* [Task directions]: Every line containing the word "camera" must be pulled from the records.

* [Record extracts]:
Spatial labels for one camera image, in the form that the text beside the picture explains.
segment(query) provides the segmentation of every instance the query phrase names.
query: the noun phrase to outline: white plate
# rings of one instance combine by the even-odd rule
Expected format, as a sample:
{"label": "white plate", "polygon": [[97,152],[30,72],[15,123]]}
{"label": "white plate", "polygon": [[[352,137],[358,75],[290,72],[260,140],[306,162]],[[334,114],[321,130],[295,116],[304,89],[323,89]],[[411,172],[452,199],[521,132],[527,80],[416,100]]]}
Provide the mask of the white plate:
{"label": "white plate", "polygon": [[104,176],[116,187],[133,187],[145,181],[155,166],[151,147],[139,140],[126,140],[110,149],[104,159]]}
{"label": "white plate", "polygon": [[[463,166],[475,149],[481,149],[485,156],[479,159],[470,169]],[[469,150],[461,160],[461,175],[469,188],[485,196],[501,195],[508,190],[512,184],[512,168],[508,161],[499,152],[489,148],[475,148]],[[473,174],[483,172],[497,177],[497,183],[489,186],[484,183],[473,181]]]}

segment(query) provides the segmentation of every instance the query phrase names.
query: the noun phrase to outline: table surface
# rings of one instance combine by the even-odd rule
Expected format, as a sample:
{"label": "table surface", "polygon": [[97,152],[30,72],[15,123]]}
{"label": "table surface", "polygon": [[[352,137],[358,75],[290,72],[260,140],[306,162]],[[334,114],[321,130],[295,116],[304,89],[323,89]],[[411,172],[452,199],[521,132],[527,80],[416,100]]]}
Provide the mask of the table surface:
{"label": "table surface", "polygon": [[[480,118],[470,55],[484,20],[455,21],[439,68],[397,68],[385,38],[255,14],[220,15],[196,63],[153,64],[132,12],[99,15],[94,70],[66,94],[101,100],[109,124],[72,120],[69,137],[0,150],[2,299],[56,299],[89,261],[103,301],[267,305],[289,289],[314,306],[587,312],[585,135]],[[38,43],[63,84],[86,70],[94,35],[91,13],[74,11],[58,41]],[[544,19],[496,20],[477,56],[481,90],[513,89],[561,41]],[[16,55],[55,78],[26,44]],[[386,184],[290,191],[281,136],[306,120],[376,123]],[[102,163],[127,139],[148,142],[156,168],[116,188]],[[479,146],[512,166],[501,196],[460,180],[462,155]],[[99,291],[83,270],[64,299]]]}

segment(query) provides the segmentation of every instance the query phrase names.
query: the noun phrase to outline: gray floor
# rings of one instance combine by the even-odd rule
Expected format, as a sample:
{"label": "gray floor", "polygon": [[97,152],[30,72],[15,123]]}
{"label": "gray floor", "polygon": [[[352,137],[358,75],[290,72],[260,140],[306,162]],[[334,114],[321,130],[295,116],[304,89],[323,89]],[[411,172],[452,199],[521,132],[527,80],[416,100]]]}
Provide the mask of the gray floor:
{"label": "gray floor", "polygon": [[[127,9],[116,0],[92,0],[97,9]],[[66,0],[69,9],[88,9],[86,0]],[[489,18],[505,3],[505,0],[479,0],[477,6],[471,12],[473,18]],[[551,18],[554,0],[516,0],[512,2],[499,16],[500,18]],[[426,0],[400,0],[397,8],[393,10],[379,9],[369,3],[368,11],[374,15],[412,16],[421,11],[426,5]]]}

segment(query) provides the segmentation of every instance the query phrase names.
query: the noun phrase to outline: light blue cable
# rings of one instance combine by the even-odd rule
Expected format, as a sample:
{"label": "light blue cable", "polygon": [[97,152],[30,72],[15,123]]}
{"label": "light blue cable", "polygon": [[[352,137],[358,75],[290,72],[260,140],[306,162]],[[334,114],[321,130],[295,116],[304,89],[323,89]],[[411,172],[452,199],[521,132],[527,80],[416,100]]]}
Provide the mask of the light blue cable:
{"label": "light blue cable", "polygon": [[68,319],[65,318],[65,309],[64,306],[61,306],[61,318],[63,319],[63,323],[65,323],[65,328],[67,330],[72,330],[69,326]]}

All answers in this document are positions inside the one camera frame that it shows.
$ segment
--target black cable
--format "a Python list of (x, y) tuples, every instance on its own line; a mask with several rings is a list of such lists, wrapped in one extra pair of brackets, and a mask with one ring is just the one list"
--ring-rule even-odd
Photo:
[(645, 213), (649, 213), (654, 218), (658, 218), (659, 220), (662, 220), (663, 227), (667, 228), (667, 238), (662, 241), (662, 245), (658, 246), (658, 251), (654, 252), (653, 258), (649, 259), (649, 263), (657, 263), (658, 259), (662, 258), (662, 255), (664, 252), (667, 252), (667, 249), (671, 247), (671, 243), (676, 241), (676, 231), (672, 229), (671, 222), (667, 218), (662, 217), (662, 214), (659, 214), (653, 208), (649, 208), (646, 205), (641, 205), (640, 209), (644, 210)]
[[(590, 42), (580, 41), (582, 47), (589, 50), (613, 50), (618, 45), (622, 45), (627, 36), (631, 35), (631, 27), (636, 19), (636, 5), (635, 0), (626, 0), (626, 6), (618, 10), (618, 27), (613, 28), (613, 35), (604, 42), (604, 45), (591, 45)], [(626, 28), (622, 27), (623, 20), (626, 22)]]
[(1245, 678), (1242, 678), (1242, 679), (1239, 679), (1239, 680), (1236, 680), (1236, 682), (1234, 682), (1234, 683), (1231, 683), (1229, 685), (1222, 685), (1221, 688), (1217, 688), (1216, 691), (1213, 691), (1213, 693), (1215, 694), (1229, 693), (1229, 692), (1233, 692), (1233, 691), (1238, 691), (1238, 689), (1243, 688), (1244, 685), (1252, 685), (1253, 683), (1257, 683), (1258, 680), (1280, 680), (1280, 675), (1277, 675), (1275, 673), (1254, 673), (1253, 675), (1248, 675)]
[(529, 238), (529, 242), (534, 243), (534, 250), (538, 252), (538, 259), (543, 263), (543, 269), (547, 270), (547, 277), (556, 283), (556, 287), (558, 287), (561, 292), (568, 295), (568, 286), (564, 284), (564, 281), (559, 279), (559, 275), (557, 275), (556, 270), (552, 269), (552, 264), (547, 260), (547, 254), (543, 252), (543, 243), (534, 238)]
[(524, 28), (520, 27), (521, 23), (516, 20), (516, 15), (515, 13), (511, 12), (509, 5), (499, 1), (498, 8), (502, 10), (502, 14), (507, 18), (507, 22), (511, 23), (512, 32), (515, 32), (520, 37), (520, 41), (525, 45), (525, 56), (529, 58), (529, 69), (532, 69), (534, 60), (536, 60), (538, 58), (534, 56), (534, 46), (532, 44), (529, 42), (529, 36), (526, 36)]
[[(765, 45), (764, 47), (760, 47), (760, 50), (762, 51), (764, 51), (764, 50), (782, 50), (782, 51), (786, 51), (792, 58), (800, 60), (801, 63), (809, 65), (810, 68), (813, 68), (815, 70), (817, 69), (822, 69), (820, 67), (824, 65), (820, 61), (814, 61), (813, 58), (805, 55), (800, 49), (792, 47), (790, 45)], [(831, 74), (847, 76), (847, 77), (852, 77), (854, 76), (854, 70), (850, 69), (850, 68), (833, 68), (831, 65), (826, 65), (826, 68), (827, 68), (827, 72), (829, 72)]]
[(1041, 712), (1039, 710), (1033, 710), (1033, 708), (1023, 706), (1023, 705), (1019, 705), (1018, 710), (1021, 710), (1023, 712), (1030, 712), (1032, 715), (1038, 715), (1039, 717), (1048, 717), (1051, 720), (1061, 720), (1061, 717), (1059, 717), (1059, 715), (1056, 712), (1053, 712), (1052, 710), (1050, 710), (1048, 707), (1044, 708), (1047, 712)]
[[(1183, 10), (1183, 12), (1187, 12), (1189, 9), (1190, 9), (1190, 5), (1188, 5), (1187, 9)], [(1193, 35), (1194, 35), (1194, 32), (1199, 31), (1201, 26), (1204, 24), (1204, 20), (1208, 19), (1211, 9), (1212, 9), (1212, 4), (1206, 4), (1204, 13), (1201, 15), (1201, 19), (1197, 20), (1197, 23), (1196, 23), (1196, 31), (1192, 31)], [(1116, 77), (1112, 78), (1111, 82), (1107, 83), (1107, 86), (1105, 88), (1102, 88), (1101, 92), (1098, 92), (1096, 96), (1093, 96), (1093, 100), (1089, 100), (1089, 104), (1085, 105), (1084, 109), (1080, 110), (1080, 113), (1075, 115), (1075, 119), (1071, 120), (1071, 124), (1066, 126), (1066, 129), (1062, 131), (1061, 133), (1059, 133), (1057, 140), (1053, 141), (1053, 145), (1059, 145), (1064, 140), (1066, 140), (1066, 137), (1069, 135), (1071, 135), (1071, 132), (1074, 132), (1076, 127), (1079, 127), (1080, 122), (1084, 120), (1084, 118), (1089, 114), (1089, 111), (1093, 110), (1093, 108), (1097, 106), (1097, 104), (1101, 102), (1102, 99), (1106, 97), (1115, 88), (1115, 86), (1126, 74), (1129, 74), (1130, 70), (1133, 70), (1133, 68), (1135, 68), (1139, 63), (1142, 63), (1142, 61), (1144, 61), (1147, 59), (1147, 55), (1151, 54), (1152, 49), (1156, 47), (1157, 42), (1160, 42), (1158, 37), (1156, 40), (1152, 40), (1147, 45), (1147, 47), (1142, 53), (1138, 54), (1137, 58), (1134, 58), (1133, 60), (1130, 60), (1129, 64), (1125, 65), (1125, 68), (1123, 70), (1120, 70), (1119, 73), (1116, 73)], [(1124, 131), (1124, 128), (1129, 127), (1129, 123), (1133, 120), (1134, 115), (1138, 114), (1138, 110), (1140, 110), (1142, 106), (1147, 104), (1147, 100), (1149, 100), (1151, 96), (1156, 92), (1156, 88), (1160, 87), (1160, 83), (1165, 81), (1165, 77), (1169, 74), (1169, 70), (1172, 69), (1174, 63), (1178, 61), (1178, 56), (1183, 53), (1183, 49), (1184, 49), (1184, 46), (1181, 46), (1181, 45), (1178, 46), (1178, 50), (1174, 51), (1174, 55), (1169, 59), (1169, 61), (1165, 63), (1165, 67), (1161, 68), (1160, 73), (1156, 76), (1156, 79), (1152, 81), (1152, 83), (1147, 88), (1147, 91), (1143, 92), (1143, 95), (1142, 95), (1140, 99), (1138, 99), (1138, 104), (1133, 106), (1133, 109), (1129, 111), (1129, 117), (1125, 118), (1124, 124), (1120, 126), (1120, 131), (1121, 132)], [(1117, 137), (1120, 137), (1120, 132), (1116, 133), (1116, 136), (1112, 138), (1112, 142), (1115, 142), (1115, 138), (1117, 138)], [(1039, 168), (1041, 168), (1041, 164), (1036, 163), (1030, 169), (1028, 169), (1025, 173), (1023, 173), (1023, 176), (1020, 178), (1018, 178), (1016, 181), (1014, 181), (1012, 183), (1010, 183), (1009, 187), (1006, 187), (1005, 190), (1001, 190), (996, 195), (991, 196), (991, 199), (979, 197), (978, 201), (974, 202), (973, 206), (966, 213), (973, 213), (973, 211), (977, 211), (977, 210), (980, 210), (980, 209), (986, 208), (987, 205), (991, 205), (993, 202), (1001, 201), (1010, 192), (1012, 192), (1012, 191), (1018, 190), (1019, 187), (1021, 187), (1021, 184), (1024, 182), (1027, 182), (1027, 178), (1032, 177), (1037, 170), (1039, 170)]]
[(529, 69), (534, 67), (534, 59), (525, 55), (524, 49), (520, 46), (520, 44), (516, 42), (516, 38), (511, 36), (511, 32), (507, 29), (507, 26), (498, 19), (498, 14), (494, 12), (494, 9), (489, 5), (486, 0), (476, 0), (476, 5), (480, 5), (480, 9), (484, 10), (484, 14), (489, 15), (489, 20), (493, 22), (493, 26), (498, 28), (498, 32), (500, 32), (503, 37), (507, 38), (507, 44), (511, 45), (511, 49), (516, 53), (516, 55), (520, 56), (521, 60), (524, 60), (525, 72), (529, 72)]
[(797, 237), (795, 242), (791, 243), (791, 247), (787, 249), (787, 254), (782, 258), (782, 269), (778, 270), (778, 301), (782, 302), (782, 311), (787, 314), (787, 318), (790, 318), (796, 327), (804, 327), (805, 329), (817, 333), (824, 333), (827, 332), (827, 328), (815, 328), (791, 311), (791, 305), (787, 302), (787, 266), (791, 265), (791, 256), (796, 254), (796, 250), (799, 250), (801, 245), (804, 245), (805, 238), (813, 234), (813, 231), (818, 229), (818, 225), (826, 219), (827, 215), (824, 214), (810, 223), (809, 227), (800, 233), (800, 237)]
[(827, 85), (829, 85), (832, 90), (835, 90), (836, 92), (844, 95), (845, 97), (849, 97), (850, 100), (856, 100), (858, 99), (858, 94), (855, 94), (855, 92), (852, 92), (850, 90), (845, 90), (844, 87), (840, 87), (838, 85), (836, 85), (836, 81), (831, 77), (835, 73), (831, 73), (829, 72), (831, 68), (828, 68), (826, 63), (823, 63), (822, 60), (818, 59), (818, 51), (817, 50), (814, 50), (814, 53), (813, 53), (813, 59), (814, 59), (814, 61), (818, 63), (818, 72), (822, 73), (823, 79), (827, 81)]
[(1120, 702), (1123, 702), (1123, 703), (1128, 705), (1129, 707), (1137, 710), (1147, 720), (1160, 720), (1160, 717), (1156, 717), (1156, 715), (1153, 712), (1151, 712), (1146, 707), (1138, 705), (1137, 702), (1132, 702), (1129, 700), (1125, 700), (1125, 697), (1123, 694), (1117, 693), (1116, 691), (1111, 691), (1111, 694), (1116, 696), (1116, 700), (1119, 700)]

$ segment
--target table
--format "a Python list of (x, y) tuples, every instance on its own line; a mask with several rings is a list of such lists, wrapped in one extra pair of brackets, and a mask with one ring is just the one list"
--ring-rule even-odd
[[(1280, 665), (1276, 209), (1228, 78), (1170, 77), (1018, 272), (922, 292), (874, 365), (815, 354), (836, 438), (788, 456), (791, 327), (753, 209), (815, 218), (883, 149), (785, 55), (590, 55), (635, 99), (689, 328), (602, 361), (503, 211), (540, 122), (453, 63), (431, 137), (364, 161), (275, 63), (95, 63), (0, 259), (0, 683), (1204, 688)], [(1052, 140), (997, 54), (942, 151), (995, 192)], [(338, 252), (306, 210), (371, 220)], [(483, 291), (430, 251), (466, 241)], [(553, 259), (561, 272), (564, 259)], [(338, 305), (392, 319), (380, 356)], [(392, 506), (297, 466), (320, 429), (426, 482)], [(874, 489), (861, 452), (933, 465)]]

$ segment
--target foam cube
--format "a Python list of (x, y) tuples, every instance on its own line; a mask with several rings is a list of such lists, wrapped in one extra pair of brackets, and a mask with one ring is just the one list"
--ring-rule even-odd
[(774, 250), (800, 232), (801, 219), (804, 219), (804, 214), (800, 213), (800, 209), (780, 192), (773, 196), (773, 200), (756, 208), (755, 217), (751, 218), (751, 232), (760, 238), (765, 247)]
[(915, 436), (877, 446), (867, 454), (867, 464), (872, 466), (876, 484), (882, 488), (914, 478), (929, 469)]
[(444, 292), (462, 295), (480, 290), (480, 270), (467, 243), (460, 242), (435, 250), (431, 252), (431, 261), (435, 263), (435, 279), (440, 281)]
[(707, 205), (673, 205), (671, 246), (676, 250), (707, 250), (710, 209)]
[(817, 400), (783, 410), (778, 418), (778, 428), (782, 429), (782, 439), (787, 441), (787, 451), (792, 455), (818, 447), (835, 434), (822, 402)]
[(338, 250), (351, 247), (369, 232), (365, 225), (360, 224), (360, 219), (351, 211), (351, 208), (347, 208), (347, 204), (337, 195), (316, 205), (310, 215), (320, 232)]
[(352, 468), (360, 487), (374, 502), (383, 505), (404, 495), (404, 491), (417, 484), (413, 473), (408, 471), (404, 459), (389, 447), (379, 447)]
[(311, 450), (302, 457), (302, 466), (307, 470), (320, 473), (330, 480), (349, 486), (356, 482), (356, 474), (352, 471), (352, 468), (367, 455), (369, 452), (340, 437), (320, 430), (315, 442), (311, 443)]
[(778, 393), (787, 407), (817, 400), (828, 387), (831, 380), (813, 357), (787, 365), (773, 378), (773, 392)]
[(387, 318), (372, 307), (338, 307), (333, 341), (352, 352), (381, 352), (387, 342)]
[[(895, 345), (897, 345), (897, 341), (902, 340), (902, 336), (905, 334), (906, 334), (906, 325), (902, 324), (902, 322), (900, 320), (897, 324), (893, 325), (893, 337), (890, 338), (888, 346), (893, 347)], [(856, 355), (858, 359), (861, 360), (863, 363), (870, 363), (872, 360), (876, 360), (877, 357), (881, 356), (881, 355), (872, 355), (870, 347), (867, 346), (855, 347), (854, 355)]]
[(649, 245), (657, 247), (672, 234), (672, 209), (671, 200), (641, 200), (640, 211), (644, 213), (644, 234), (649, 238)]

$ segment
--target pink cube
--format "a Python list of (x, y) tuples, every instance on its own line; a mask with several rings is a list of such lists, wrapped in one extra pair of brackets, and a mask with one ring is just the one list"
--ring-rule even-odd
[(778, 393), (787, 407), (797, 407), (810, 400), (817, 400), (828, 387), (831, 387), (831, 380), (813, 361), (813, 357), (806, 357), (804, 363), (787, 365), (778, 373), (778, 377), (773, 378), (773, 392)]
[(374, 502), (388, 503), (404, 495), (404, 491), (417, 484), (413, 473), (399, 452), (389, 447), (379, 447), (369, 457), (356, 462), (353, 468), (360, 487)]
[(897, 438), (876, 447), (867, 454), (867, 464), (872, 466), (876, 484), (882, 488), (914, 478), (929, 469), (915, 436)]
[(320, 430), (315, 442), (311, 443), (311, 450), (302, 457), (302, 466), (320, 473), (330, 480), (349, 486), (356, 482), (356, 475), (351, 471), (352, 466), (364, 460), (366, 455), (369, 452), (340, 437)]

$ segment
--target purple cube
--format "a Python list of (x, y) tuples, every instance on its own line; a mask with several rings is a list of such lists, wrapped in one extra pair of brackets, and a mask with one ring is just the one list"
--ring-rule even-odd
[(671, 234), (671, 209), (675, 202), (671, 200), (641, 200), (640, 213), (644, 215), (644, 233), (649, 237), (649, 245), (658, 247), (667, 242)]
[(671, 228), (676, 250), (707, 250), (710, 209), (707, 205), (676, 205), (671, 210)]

* [Result for this task]:
Spatial labels for one camera image, in the form that the text beside the picture explains.
All answers in this document are positions inside the one camera frame that it shows.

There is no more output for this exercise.